■ About this exercise
Lift out all lines below that contain "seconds".
########
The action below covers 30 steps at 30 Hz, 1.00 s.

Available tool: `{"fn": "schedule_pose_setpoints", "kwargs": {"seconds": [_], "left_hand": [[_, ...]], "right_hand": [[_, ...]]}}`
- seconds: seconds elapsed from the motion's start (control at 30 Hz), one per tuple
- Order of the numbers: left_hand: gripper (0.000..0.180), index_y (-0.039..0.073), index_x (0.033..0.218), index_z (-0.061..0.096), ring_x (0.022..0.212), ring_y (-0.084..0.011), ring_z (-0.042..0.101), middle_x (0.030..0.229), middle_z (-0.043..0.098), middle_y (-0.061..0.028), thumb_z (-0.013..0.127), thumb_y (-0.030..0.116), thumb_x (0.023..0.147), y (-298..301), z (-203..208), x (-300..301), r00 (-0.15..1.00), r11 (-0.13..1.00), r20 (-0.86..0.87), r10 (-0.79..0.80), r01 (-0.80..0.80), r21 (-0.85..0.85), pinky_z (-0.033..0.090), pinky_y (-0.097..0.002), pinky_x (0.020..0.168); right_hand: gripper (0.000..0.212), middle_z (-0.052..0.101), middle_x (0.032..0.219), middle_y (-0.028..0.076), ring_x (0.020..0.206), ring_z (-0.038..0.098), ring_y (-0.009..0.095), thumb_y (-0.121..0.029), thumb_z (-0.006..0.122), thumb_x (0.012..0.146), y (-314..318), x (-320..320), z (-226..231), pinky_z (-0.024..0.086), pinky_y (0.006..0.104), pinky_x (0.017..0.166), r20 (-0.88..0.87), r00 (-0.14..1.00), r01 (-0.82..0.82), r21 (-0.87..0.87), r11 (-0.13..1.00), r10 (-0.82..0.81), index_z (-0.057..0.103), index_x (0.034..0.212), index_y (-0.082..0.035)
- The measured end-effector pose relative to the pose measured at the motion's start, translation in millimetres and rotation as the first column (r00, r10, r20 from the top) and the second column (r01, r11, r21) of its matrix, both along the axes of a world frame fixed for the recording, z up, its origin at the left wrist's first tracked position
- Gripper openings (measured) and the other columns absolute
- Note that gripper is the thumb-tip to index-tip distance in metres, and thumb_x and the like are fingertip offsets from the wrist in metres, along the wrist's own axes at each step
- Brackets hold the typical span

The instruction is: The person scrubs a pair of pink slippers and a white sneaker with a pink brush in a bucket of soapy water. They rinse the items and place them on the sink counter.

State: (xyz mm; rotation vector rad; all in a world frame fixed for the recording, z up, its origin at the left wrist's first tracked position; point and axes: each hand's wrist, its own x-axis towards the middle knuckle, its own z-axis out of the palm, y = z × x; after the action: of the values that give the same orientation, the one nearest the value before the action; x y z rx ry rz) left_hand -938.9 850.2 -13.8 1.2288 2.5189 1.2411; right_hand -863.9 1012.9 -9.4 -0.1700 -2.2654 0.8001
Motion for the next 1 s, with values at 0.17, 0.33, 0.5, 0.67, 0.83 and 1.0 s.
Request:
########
■ Task output
Available tool: `{"fn": "schedule_pose_setpoints", "kwargs": {"seconds": [_], "left_hand": [[_, ...]], "right_hand": [[_, ...]]}}`
- seconds: seconds elapsed from the motion's start (control at 30 Hz), one per tuple

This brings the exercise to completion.